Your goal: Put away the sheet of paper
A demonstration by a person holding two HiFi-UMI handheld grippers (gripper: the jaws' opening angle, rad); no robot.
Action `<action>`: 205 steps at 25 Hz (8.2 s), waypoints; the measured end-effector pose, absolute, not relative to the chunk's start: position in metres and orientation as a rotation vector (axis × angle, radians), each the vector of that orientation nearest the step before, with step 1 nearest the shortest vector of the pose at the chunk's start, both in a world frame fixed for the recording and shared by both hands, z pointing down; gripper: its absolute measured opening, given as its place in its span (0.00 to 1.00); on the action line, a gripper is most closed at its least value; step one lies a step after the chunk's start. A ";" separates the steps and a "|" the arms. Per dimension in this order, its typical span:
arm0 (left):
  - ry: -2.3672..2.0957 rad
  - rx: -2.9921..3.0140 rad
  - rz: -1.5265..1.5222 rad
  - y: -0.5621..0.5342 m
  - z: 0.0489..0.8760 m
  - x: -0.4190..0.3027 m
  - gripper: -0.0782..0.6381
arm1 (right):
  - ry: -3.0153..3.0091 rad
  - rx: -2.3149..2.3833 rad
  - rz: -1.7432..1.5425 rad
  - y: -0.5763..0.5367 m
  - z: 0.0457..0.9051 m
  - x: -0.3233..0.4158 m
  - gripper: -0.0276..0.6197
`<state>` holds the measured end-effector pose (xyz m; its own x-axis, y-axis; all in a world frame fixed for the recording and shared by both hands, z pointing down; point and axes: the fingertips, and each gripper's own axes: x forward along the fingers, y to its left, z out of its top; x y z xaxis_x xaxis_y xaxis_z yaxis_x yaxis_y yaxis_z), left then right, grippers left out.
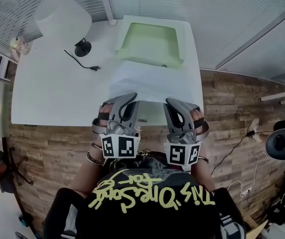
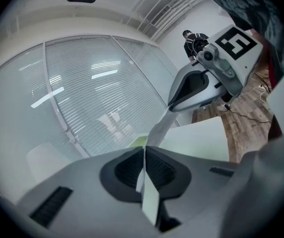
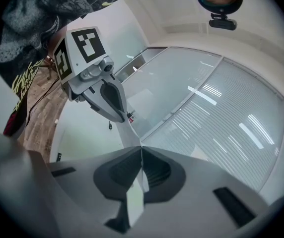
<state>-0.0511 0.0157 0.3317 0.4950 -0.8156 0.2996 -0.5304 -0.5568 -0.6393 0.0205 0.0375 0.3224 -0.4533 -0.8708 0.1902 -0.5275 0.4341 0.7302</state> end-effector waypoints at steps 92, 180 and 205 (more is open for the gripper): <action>0.857 -2.506 -0.984 -0.061 0.402 -0.054 0.12 | -2.056 1.087 -0.492 -0.044 0.400 0.026 0.06; 0.925 -2.436 -1.197 -0.141 0.431 -0.047 0.12 | -2.108 0.933 -0.525 -0.117 0.420 0.038 0.05; 0.939 -2.407 -1.217 -0.161 0.435 -0.044 0.12 | -2.087 0.939 -0.516 -0.135 0.424 0.041 0.06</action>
<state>-0.0440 -0.1614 0.4345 0.4325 -0.6630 0.6111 -0.4231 -0.7477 -0.5117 0.0406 -0.1353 0.4239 -0.4276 -0.7624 0.4857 -0.4486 0.6454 0.6182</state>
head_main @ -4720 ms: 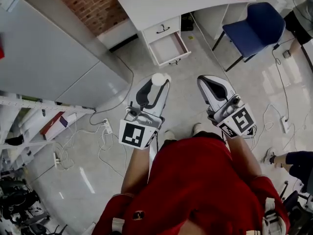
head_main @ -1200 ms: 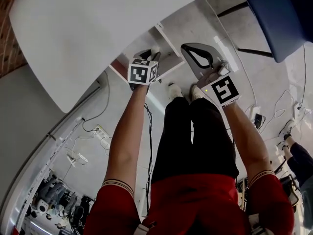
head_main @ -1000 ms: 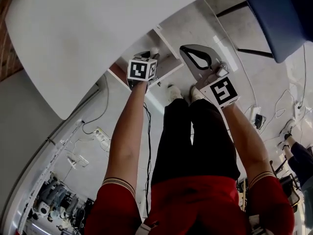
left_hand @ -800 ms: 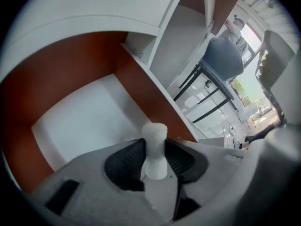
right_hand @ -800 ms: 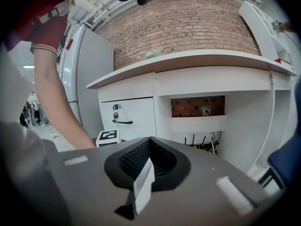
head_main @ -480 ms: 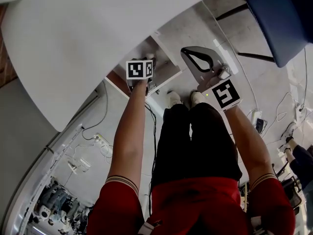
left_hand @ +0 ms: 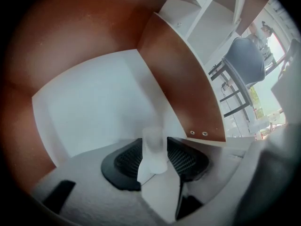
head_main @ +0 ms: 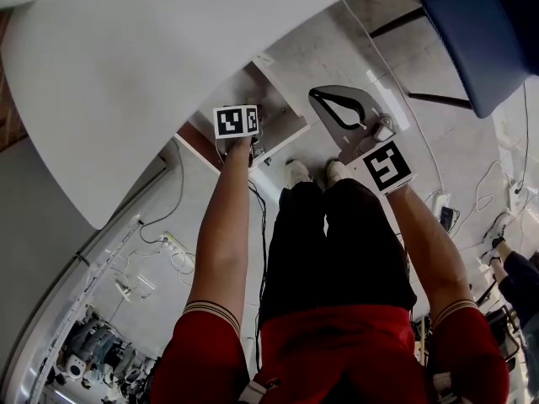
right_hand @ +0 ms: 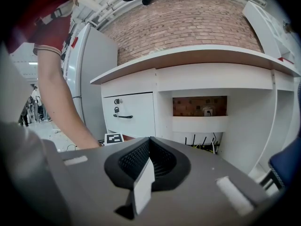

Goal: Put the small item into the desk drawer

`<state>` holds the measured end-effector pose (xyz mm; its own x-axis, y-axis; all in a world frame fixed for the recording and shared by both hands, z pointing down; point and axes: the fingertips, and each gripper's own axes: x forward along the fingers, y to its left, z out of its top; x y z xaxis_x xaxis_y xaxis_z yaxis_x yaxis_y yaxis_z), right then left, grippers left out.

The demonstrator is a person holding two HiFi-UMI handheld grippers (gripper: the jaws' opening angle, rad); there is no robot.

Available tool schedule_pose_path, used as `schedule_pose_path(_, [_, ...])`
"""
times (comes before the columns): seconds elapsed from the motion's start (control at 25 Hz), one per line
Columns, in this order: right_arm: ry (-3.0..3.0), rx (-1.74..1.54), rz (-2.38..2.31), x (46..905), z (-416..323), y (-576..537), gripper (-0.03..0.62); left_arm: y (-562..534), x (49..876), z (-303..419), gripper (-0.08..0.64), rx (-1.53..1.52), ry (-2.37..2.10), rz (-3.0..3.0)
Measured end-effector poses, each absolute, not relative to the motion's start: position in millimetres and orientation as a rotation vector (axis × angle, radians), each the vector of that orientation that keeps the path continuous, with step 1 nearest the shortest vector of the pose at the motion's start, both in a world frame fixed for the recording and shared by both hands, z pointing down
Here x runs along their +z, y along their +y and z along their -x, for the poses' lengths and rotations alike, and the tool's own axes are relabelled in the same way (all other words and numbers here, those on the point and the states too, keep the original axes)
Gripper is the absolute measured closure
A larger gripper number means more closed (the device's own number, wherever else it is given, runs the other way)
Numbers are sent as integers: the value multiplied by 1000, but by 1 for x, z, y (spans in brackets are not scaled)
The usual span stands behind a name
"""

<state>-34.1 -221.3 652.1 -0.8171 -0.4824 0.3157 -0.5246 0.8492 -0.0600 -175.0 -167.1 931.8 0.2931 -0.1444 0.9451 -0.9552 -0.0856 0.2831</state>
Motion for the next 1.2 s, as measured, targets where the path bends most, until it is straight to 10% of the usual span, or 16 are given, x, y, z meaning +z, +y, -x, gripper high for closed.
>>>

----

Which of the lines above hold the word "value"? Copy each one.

### Solution for this problem
Action `<action>`: 205 steps at 25 Hz (8.2 s), waypoints; the measured end-effector pose, absolute, not relative to the chunk's start: position in metres and orientation as a rotation vector (axis × angle, radians), each the vector of that orientation nearest the step before, with step 1 nearest the shortest vector of the pose at the chunk's start, both in a world frame fixed for the recording and shared by both hands, z pointing down; gripper: its absolute measured opening, given as its place in its span (0.00 to 1.00); on the action line, a gripper is most closed at its least value; step one lies a step after the chunk's start. A ";" separates the steps and a "|" the arms. Per dimension in this order, its typical span:
Numbers are sent as integers: the value multiplied by 1000, but by 1 for x, z, y (spans in brackets are not scaled)

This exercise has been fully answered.